On 01/30/2017 05:12 PM, Alvaro Herrera wrote:
>
> Hmm. So we have a catalog pg_mv_statistics which stores two things:
> 1. the configuration regarding mvstats that have been requested by user
> via CREATE/ALTER STATISTICS
> 2. the actual values captured from the above, via ANALYZE
>
> I think this conflates two things that really are separate, given their
> different timings and usage patterns. This decision is causing the
> catalog to have columns enabled/built flags for each set of stats
> requested, which looks a bit odd. In particular, the fact that you have
> to heap_update the catalog in order to add more stuff as it's built
> looks inconvenient.
>
> Have you thought about having the "requested" bits be separate from the
> actual computed values? Something like
>
> pg_mv_statistics
> starelid
> staname
> stanamespace
> staowner -- all the above as currently
> staenabled array of "char" {d,f,s}
> stakeys
> // no CATALOG_VARLEN here
>
> where each char in the staenabled array has a #define and indicates one
> type, "ndistinct", "functional dep", "selectivity" etc.
>
> The actual values computed by ANALYZE would live in a catalog like:
>
> pg_mv_statistics_values
> stvstaid -- OID of the corresponding pg_mv_statistics row. Needed?

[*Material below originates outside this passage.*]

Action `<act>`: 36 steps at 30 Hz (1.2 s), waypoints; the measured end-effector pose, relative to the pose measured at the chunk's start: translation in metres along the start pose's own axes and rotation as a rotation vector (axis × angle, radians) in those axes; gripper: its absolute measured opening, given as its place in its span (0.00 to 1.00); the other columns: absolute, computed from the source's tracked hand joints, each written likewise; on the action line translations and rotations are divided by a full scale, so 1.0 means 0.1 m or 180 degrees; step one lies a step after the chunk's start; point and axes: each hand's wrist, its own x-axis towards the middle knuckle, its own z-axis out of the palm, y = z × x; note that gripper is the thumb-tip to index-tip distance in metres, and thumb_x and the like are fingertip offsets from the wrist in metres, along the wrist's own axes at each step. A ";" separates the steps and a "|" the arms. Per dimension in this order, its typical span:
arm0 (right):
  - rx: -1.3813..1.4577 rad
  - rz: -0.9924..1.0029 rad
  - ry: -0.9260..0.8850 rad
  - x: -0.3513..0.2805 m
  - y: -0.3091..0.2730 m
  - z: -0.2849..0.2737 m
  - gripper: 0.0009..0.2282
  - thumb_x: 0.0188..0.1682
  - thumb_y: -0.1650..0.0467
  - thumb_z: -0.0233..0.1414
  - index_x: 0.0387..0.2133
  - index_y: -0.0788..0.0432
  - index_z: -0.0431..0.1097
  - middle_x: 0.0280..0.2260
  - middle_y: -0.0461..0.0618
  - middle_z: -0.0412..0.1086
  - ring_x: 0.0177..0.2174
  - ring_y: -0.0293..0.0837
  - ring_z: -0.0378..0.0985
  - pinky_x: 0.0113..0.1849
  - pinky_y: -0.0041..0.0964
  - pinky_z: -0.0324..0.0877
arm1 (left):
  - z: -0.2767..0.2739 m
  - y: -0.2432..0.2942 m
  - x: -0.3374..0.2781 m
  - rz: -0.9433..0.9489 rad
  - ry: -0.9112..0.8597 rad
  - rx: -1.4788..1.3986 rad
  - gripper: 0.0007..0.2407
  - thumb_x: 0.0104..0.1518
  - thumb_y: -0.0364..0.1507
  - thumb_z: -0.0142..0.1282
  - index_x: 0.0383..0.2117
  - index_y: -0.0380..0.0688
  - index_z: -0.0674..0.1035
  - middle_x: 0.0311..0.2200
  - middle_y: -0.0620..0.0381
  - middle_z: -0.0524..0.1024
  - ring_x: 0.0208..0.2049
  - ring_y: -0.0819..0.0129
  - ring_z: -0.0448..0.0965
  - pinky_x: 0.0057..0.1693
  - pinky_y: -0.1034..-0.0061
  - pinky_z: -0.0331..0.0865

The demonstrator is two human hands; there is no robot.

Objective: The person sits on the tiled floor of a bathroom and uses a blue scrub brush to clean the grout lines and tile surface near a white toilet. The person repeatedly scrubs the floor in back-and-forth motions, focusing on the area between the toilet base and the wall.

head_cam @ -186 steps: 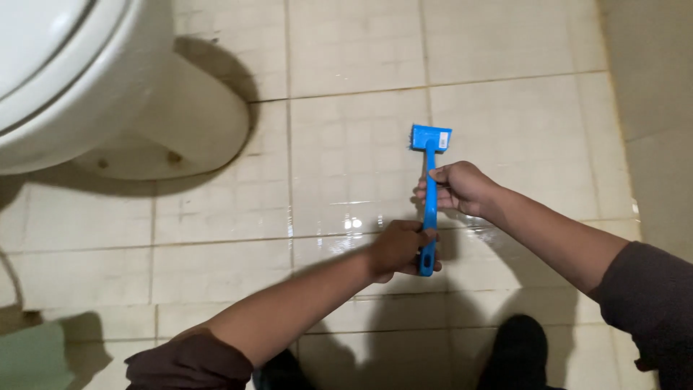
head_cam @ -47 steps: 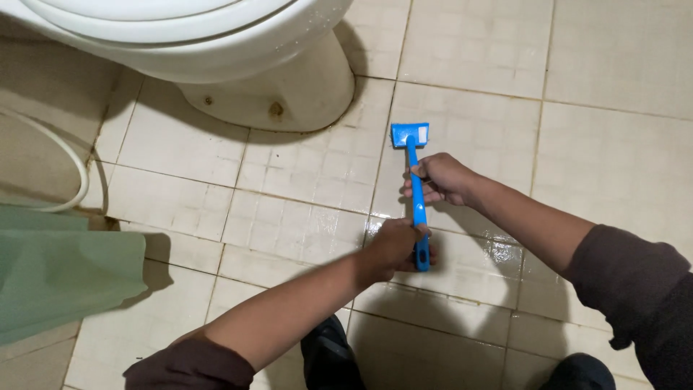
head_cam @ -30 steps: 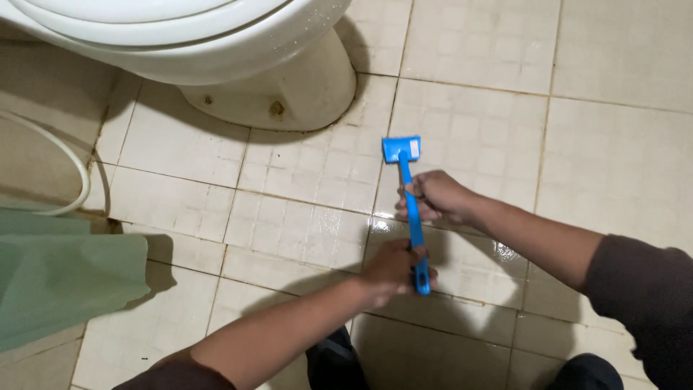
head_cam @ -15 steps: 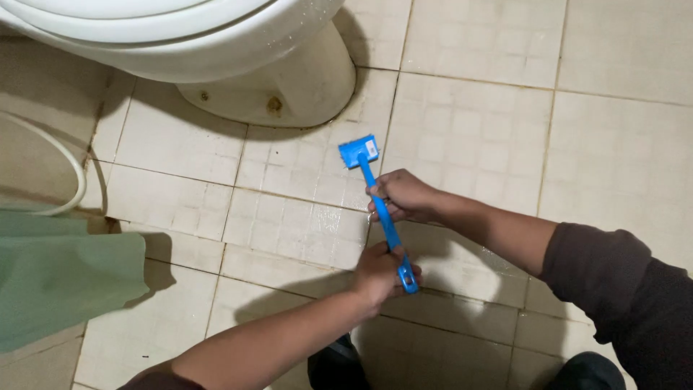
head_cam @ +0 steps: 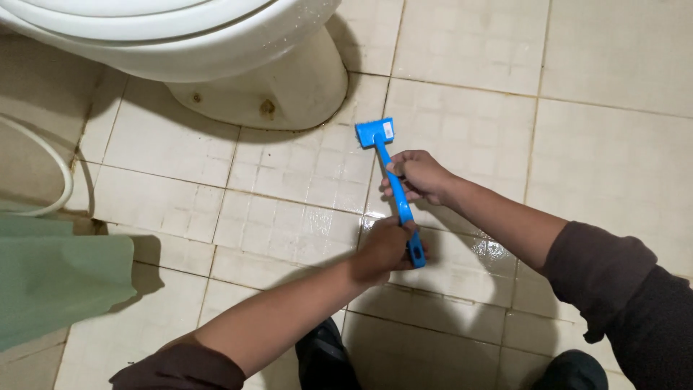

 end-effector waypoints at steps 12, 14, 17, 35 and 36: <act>0.0024 0.0506 -0.0448 -0.58 0.40 0.11 0.11 0.52 0.68 0.50 0.44 0.60 0.65 0.38 0.57 0.74 0.36 0.51 0.81 0.33 0.45 0.79 | 0.20 -0.55 -0.52 -0.0493 0.0203 -0.0044 0.08 0.68 0.33 0.47 0.44 0.43 0.73 0.32 0.49 0.80 0.30 0.61 0.83 0.36 0.66 0.78; 0.0012 0.0454 -0.0416 -0.49 0.33 0.10 0.10 0.52 0.68 0.50 0.44 0.60 0.65 0.38 0.57 0.74 0.35 0.50 0.82 0.33 0.44 0.79 | 0.14 -0.51 -0.36 -0.0466 0.0221 -0.0124 0.08 0.68 0.32 0.47 0.44 0.43 0.73 0.31 0.48 0.80 0.30 0.60 0.83 0.36 0.66 0.79; 0.0126 0.0294 -0.0308 -0.18 0.25 0.02 0.09 0.54 0.68 0.49 0.43 0.61 0.66 0.38 0.58 0.76 0.35 0.49 0.83 0.33 0.42 0.80 | -0.05 -0.39 -0.08 -0.0242 0.0147 -0.0230 0.08 0.67 0.31 0.46 0.42 0.40 0.74 0.30 0.46 0.80 0.29 0.58 0.83 0.36 0.65 0.79; 0.0204 -0.0105 0.0039 0.32 -0.16 0.07 0.07 0.56 0.71 0.44 0.44 0.60 0.64 0.36 0.58 0.76 0.30 0.49 0.83 0.23 0.38 0.70 | -0.43 0.17 0.15 0.0049 -0.0044 0.0016 0.11 0.67 0.34 0.46 0.43 0.40 0.74 0.32 0.49 0.79 0.31 0.61 0.83 0.38 0.66 0.79; -0.0012 0.0022 0.0003 0.20 -0.13 0.13 0.07 0.57 0.69 0.45 0.44 0.59 0.64 0.37 0.56 0.77 0.31 0.48 0.83 0.25 0.38 0.71 | -0.46 0.03 0.15 -0.0042 -0.0034 -0.0076 0.11 0.67 0.34 0.46 0.43 0.38 0.75 0.32 0.46 0.80 0.31 0.59 0.84 0.40 0.65 0.81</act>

Definitely needed. How else would you know which MCV list and histogram
belong together? This works just like in pg_statistic - when both MCV
and histograms are enabled for the statistic, we first build MCV list,
then histogram on remaining rows. So we need to pair them.

> stvrelid -- same as starelid
> stvkeys -- same as stakeys
> #ifdef CATALOG_VARLEN
> stvkind 'd' or 'f' or 's', etc
> stvvalue the bytea blob
> #endif
>
> I think that would be simpler, both conceptually and in terms of code.

I think the main issue here is that it throws away the special data
types (pg_histogram, pg_mcv, pg_ndistinct, pg_dependencies), which I
think is a neat idea and would like to keep it. This would throw that
away, making everything bytea again. I don't like that.

>
> The other angle to consider is planner-side: how does the planner gets
> to the values? I think as far as the planner goes, the first catalog
> doesn't matter at all, because a statistics type that has been enabled
> but not computed is not interesting at all; planner only cares about the
> values in the second catalog (this is why I added stvkeys). Currently
> you're just caching a single pg_mv_statistics row in get_relation_info
> (and only if any of the "built" flags is set), which is simple. With my
> proposed change, you'd need to keep multiple pg_mv_statistics_values
> rows.
>
> But maybe you already tried something like what I propose and there's a
> reason not to do it?
>

Honestly, I don't see how this improves the situation. We still need to
cache data for exactly one catalog, so how is that simpler?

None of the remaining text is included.